## Prompt
Report each line of the data that contains the string "camera".

Stored records:
┄┄┄┄┄┄┄┄┄┄
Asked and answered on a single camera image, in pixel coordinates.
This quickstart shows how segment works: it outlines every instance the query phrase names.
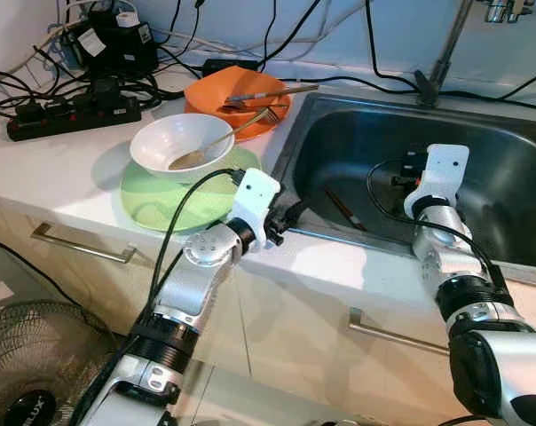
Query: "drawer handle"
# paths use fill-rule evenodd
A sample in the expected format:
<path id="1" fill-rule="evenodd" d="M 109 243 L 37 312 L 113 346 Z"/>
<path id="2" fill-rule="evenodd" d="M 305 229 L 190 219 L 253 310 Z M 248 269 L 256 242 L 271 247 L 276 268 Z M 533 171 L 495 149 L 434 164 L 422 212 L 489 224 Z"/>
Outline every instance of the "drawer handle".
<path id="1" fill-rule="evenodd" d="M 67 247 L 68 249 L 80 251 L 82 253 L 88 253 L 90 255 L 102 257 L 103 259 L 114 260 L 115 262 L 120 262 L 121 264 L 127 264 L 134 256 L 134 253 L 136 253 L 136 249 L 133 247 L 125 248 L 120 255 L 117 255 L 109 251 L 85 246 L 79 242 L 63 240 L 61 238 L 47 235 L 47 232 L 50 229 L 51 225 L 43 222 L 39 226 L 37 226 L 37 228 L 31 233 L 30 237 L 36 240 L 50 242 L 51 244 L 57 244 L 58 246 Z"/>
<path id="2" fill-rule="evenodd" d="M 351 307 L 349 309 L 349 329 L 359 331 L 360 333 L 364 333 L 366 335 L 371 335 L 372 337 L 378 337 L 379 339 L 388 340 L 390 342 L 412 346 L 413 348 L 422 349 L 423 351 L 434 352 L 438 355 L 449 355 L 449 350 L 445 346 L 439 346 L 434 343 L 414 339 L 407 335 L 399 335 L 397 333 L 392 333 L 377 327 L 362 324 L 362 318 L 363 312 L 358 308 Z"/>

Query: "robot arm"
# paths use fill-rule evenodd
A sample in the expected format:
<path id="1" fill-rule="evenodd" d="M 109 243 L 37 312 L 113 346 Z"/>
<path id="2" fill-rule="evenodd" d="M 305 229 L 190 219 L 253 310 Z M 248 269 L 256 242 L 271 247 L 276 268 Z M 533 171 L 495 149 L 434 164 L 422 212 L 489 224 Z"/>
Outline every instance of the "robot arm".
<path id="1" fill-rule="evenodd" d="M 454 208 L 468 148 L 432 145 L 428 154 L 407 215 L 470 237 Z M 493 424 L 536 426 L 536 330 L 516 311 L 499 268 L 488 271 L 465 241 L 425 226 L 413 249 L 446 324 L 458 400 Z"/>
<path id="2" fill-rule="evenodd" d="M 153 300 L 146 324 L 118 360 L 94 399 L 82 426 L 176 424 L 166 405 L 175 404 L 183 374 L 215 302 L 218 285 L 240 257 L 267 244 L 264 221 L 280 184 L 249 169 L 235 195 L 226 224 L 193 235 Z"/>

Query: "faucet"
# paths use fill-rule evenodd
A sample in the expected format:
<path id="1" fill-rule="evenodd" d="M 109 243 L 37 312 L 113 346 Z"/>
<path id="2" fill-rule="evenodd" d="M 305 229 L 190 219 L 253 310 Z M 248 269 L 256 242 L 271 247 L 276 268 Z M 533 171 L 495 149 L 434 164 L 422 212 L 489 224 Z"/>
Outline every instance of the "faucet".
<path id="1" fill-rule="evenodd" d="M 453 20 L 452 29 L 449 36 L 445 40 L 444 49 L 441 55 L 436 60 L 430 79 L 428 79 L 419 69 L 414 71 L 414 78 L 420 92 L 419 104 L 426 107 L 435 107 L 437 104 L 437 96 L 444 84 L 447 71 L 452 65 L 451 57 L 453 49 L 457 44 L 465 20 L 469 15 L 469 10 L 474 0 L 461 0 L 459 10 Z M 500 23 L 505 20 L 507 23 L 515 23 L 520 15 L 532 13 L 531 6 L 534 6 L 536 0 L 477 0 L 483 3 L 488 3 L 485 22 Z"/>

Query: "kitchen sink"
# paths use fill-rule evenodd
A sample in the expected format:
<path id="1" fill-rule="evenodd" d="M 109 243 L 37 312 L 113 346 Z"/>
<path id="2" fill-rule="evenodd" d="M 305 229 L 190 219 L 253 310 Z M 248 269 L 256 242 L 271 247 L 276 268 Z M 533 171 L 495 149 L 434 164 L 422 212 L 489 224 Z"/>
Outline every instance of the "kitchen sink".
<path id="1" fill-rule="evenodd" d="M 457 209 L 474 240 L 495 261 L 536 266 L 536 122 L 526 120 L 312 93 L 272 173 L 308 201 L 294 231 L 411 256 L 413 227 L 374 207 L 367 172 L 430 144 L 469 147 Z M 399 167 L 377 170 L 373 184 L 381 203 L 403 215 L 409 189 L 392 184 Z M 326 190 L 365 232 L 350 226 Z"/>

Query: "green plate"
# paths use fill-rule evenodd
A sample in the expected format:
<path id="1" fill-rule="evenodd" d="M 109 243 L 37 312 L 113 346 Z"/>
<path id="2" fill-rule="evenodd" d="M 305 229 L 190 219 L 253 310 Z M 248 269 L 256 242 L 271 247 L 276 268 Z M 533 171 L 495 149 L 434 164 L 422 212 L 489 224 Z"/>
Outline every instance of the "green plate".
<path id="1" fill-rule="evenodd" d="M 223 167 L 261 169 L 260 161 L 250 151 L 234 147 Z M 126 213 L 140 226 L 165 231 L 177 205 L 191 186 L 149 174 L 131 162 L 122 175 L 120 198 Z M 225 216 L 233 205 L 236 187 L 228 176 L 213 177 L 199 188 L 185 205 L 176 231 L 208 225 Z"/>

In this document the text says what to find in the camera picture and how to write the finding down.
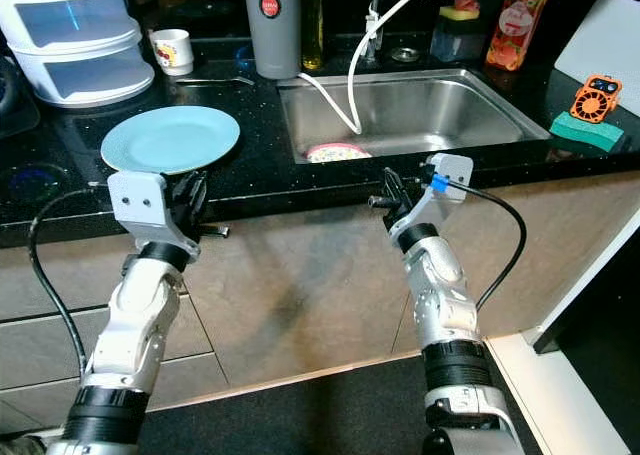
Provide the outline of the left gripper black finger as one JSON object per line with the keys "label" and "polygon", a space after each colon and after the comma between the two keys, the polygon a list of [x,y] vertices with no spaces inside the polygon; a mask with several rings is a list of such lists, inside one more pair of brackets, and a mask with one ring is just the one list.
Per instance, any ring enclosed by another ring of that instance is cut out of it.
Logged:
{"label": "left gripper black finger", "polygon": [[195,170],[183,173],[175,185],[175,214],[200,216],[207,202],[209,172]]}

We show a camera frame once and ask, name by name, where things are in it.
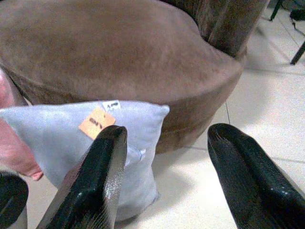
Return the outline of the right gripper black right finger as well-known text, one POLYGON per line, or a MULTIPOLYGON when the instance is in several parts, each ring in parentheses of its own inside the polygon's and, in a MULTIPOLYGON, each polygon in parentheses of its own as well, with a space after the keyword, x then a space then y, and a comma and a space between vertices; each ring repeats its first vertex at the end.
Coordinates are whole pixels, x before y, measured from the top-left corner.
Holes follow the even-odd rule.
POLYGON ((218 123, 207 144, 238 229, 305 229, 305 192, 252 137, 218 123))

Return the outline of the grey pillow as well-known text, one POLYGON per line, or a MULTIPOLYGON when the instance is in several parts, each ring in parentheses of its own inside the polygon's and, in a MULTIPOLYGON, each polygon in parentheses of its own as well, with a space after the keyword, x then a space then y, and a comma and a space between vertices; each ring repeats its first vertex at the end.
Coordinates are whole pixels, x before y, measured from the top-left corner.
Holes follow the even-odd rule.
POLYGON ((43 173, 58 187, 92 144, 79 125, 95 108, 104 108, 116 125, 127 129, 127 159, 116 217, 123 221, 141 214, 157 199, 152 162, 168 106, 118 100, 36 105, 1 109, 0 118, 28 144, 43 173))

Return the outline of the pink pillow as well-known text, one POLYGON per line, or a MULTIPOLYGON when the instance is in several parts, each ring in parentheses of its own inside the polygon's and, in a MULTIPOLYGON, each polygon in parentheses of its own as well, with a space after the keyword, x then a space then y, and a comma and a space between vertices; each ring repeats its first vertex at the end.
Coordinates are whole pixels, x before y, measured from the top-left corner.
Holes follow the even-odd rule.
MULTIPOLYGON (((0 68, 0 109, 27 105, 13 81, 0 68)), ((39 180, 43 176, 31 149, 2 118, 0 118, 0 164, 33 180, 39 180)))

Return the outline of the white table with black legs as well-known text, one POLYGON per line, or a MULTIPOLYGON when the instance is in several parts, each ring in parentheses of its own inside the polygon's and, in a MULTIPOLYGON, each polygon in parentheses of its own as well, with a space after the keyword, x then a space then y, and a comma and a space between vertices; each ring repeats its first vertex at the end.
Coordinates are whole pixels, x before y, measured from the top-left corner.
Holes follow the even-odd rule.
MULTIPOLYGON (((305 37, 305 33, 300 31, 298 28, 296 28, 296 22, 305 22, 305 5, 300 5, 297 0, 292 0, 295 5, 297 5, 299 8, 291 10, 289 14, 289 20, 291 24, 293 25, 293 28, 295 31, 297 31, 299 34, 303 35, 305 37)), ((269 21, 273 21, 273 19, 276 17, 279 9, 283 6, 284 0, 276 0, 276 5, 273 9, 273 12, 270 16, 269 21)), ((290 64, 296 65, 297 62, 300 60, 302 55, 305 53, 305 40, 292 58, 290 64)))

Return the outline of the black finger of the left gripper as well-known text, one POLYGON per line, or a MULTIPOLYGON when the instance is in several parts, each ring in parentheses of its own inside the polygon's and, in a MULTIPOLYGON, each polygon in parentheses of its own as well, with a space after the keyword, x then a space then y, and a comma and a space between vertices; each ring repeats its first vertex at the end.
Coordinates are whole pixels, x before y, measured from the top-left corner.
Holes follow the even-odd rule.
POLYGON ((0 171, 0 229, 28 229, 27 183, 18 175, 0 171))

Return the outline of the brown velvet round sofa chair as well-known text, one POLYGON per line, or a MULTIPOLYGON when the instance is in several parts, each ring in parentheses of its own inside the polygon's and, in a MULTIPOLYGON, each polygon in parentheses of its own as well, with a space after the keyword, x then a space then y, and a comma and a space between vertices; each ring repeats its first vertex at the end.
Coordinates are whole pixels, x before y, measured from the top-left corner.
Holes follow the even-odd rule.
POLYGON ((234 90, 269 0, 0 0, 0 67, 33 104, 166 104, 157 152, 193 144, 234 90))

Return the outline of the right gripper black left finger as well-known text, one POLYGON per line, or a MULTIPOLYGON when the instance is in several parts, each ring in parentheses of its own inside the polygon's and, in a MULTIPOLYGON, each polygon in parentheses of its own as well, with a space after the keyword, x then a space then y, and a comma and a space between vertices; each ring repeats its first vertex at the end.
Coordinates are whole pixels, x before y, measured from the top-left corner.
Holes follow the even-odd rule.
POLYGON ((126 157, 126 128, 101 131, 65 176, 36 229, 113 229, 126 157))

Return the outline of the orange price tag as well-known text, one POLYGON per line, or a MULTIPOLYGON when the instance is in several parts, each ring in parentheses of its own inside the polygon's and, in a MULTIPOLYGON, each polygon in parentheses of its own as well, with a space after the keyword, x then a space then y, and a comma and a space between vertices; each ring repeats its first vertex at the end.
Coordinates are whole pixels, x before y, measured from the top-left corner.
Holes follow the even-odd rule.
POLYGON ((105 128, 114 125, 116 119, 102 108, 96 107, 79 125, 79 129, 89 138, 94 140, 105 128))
┄┄┄┄┄┄┄┄┄┄
## Solved problem
Asked and answered on a single camera image, in pixel coordinates.
In this document the text says what to find in the camera picture and how to write the finding down.
We show a camera frame once and ask, name by name, where things are in it.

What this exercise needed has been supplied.